[[ Collected data open ]]

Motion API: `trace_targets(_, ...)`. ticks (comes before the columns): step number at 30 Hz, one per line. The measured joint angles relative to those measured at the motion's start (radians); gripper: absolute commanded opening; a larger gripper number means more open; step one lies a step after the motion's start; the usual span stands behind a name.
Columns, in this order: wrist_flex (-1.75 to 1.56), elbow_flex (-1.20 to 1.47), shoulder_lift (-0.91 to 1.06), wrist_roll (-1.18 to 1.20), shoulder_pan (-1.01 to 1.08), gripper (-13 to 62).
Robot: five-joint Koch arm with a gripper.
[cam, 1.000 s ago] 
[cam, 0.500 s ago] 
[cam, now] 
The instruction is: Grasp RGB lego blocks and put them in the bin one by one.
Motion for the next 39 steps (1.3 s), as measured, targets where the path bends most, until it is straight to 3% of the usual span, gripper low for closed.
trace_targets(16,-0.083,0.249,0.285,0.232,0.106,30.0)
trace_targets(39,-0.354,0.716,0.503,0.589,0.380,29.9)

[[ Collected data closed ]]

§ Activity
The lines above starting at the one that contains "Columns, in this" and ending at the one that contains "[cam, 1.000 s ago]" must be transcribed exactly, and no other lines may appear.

§ Task response
Columns, in this order: wrist_flex (-1.75 to 1.56), elbow_flex (-1.20 to 1.47), shoulder_lift (-0.91 to 1.06), wrist_roll (-1.18 to 1.20), shoulder_pan (-1.01 to 1.08), gripper (-13 to 62).
Robot: five-joint Koch arm with a gripper.
[cam, 1.000 s ago] 

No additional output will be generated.